Your back arches high, a futile attempt to escape the unescapable. A barely restrained scream sounds from your mouth, but it does little to deter her.
“H.A.R.D,” she states, her voice a low murmur against your screams. She sets the small knife aside and picks up a heavier tool from her tray—a short, single-edged cleaver, honed to a razor sharpness. She positions its tip in the groove she’s already carved. “You’re gonna feel a little pinch.”
With a grunt of effort, she brings the heel of her free hand down on the cleaver’s spine. The sound is sickening—a wet, percussive crunch that reverberates through your entire skeleton. The pain is blinding, a supernova behind your eyes that whites out your vision. She repeats the motion, again and again, working her way down your chest. Each impact is a fresh wave of torture, your body convulsing in the ropes, the bindings cutting deeply into your skin.
Finally, with a last, splintering crack, the bone gives way. Ryoshu discards the cleaver and uses her hands, her fingers hooking under the edges of your ribs and pulling your chest open like a set of gruesome double doors.
The sight is surreal. The air, suddenly frigid, hits organs that have never known anything but the dark, wet warmth of your own body. You can see it all. Your own heart, pulsing with a frantic, terrified rhythm, pumping out blood that spills into the rapidly filling cavity. Your lungs, pink and spongy, expanding and contracting with each ragged, wet gasp you take. The glistening, membranous sac encasing your heart, the dark, solid mass of your liver just visible below the diaphragm. It’s beautiful.
It’s
You
Ryoshu leans over, her face now inches from the opening, her eyes alight with a fire that borders on holy. A splatter of your arterial blood has marked her cheek like a brushstroke, but she doesn’t notice. She is utterly captivated.
“You’re beautiful like this,” she breathes, the word a reverent whisper. “Doesn’t take an artist.” She reaches a hand into the gaping wound, her fingers gently closing around your beating heart. You cry out as the pressure sends your pulse into a dizzying flutter. “The movement… the texture. So much more honest than without.”
Her other hand goes to your left, lifting your arm. She examines it, turning it over before focusing on your hand. She retrieves the smaller knife. “M.O.R.E,” she declares, and begins to cut into your palm.

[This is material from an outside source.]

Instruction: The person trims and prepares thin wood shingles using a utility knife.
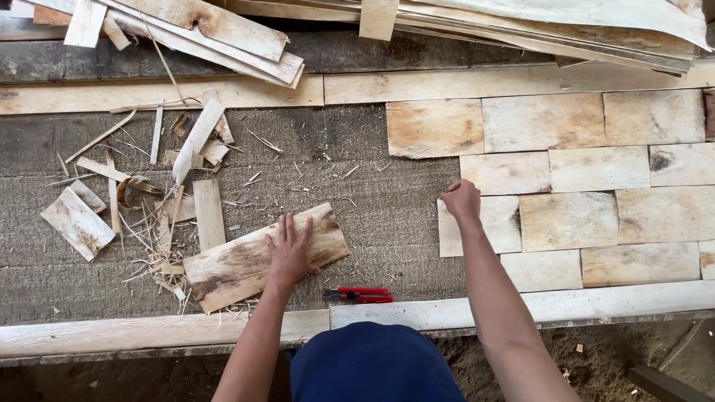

You watch in a detached haze of shock as she meticulously slices the skin away, exposing the pale, corded tendons beneath. With the tip of her blade, she plucks at one, and you see your index finger curl into a fist, independent of your will. She severs it. The finger goes limp. She repeats the process, tendon by tendon, until they cut loose like a marionette. Blood pours from the ruin of your hand, dripping onto the tarp with a steady, pattering rhythm.
“Heh, looks like it hurts,” she muses, dropping the flayed hand. She looks at your arm, then at the rest of the tableau. Her eyes narrow critically. “Too much on the left.”
She stands, grabbing a small, serrated saw. She returns to your left side, grabbing your arm just below the shoulder. Before you can even process her intent, she puts the saw to your bicep and begins to work. The teeth bite into flesh, then muscle, and then you feel the horrifying, grinding vibration as it finds bone. The sound is a nightmare, disgusting, rancid tearing that fills the room. Your screams become choked, liquid gurgles as blood begins to fill your throat.
It seems to take an eternity. Your vision swims, black spots dancing in the edges. The world narrows to the grinding of the saw, the burning agony in your shoulder, and Ryoshu’s hot, smoky breathing. Then, with a final, wet rip of sinew, the limb comes free.
It falls to the tarp with a heavy, sodden thud. Your arm. Lying there, separate from you, the ruined hand still attached. From the stump of your shoulder, blood gushes in thick, pulsing fountains, synched to the frantic beat of your exposed heart.
Ryoshu looks from the severed arm, to the bloody space where it used to be, and then at the whole of her creation. Her face is an impassive mask, but her red eyes are blazing, drinking in the sight of you. Torn open, dismembered, dying on her floor.
“Ah,” she says, a rare, soft exhalation of pure satisfaction. “N.I.C.E.”
Your vision begins to tunnel, the edges of Ryoshu’s l room blurring into a dark, swimming vignette. The roaring in your ears is the sound of your own life pouring out onto the tarp, a torrent from the gaping ruin of your shoulder and the great, yawning chasm in your chest. Each beat of your exposed heart feels weaker, a fluttery, failing muscle pushing against her encompassing fingers.
Ryoshu sets the saw aside with a quiet click of metal. The manic fire in her eyes has softened into a deep, profound satisfaction.
“Beautiful.” she speaks. She kneels in the spreading pool of your blood, unbothered as the crimson fluid soaks into the knees of her pants. She runs a hand down your torso, fingers tracing the edges of the deep cuts, sending jolts of phantom pain through your fading nerves. She dips her hand into the well of your opened chest again, and you feel the painful, horrifying slide of her palm against your lung.
She pulls her hand back, dripping with your lifeblood. For a long moment, she just stares at it, at the vibrant color coating her glove. Then, slowly, she lifts her hand to her face and presses her index finger to her lips, tasting you. Her eyes close briefly.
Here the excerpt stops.